AIM OF THE EXERCISE: All of the data should be given again word for word, though the images are to be left out.

--------------------------------------------------

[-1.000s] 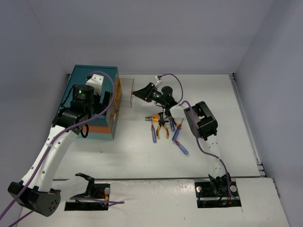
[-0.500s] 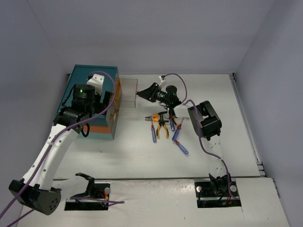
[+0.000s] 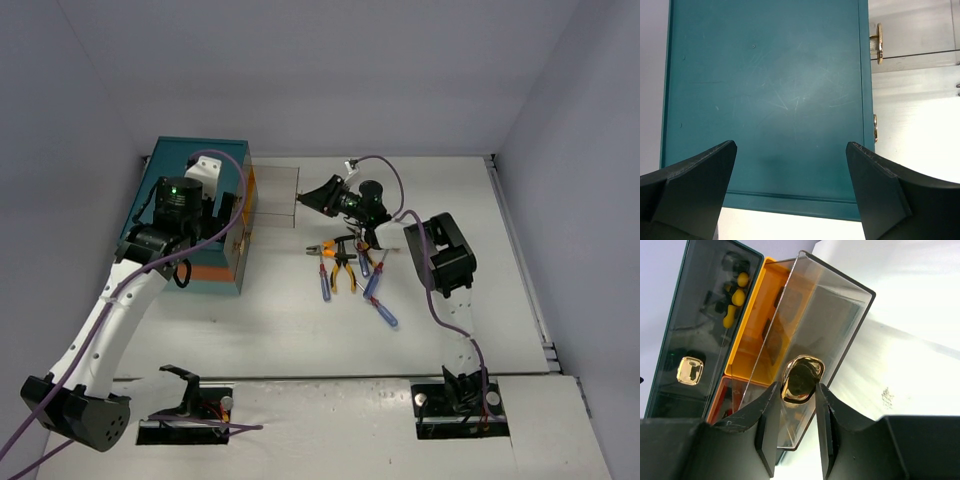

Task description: Sort the tools into containers

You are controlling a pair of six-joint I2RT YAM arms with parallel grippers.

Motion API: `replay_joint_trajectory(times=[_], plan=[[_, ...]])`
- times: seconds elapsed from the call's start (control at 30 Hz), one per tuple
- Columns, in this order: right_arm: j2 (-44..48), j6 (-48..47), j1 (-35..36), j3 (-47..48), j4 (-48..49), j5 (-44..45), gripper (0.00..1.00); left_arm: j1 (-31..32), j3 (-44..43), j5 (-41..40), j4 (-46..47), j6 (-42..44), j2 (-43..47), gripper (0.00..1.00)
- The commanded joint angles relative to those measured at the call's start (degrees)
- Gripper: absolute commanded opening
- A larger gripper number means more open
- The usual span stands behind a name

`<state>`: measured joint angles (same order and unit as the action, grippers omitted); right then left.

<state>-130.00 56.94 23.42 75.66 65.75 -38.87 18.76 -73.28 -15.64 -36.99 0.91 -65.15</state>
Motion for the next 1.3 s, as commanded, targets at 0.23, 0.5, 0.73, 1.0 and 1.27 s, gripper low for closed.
replay_joint_trajectory(times=[0.23,0.5,0.73,1.0,1.27], plan=[[7.5,-5.2,-2.7,-0.8,0.6,1.2,0.34,0.3,-2.6,-0.6,3.3,-0.3,0.1,0.89],[14.7,-16.8,-4.5,-2.3,-18.2,7.5,0.63,0.3,-3.5,0.4,3.0,-0.3,1.6,0.89],[28.2,-31.3,-4.7,-4.5,-48.8,29.4,0.63,0.4,-4.7,1.2,2.4,-0.3,3.5,0.89],[37.7,-30.3,-1.0,-12.1,-69.5,47.8,0.63,0.3,-5.5,2.6,0.1,-2.3,5.9,0.89],[41.3,-19.7,7.3,-23.3,-73.3,50.4,0.60,0.9,-4.0,2.7,-1.2,-2.2,7.2,0.89]])
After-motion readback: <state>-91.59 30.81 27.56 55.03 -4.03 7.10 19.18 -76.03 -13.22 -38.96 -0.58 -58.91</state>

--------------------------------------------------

YOUR SOLUTION:
[-1.000s] 
[-0.500s] 
[+0.000s] 

Task description: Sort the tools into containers

You are controlling a pair of six-joint I2RT YAM arms with parallel grippers.

Motion API: `replay_joint_trajectory(times=[_], plan=[[_, ...]])`
- times: seconds elapsed from the call's start (control at 30 Hz), one per tuple
- Columns, in this order: right_arm: j2 (-44..48), j6 (-48..47), j1 (-35..36), j3 (-47..48), j4 (-48..49), j5 (-44..45), gripper (0.00..1.00); left_arm: j1 (-31..32), j3 (-44..43), j5 (-41..40), j4 (-46..47), j6 (-42..44), j2 (-43..47), gripper (0.00..1.00)
- The commanded joint angles relative to those measured at the call's start (degrees)
- Gripper: absolute commanded opening
- A larger gripper number means more open
- The usual span stands behind a name

`<state>`: measured joint angles (same order and unit as the action, grippers omitted); right then left.

<state>-130.00 56.94 23.42 75.66 65.75 -38.87 18.76 -73.28 -15.64 -36.99 0.91 -65.15</state>
Motion for the next 1.3 s, as commanded, targets at 0.23, 0.5, 0.73, 1.0 and 1.27 s, gripper low for closed.
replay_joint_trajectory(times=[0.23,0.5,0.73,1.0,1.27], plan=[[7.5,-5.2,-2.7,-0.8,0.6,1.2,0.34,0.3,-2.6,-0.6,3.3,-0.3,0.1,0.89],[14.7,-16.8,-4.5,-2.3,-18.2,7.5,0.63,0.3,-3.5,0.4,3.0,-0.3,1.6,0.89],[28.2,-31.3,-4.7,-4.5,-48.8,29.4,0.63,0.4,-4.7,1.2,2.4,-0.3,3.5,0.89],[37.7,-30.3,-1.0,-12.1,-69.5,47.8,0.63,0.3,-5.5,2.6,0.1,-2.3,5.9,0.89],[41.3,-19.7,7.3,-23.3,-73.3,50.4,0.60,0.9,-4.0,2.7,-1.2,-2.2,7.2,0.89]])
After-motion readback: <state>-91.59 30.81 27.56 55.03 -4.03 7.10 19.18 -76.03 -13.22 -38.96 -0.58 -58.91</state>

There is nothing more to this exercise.